• [Task description]: Show the lines below where "book" occurs.

(Stored items)

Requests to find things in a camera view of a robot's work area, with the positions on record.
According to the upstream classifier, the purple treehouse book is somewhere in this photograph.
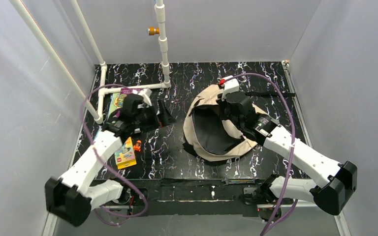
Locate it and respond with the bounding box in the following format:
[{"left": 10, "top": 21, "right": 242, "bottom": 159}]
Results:
[{"left": 119, "top": 88, "right": 138, "bottom": 95}]

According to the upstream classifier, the beige student backpack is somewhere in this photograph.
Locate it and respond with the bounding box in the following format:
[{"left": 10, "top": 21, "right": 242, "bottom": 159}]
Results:
[{"left": 183, "top": 85, "right": 286, "bottom": 162}]

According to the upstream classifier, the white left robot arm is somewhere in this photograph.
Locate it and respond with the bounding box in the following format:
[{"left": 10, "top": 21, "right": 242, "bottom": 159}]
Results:
[{"left": 44, "top": 90, "right": 176, "bottom": 227}]

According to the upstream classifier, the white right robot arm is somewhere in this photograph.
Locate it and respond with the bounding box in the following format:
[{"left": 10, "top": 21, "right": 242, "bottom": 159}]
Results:
[{"left": 217, "top": 91, "right": 357, "bottom": 215}]

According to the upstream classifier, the light blue picture book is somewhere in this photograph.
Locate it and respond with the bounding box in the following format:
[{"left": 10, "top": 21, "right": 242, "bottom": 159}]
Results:
[{"left": 96, "top": 90, "right": 127, "bottom": 123}]

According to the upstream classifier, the small orange toy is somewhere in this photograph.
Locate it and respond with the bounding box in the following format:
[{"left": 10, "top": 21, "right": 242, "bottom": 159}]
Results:
[{"left": 133, "top": 140, "right": 142, "bottom": 152}]

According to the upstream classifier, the yellow crayon box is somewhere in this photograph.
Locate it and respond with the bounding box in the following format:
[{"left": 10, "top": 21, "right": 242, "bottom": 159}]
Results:
[{"left": 114, "top": 137, "right": 137, "bottom": 170}]

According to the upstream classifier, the steel wrench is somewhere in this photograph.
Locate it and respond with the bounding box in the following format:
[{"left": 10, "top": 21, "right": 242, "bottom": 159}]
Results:
[{"left": 221, "top": 178, "right": 260, "bottom": 185}]

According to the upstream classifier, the orange knob on pipe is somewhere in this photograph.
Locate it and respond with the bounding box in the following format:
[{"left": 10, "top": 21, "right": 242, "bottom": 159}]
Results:
[{"left": 147, "top": 27, "right": 160, "bottom": 36}]

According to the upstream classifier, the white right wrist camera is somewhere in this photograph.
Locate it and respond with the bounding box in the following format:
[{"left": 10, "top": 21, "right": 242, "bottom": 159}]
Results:
[{"left": 218, "top": 76, "right": 239, "bottom": 101}]

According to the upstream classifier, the white pvc pipe frame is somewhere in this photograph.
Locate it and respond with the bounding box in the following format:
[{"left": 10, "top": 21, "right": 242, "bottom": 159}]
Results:
[{"left": 9, "top": 0, "right": 172, "bottom": 125}]

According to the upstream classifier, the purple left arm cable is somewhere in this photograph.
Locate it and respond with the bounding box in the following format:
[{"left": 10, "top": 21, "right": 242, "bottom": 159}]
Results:
[{"left": 79, "top": 84, "right": 149, "bottom": 227}]

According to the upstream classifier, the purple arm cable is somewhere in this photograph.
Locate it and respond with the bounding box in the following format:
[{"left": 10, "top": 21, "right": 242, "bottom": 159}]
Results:
[
  {"left": 79, "top": 84, "right": 149, "bottom": 227},
  {"left": 223, "top": 73, "right": 299, "bottom": 236}
]

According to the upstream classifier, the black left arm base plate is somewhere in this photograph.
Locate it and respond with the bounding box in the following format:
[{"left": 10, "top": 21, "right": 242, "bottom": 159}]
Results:
[{"left": 118, "top": 187, "right": 144, "bottom": 206}]

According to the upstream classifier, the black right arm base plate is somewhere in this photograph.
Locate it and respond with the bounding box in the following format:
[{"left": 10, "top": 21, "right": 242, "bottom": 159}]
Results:
[{"left": 239, "top": 186, "right": 278, "bottom": 206}]

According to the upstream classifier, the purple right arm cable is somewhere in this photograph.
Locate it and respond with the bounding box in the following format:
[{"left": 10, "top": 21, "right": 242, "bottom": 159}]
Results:
[{"left": 223, "top": 73, "right": 299, "bottom": 236}]

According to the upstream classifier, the aluminium rail frame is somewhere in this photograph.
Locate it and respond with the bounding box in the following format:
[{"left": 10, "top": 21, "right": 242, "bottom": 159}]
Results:
[{"left": 43, "top": 200, "right": 351, "bottom": 236}]

• [Completed exercise]:
According to the upstream classifier, the purple treehouse book is somewhere in this photograph.
According to the upstream classifier, the light blue picture book is somewhere in this photograph.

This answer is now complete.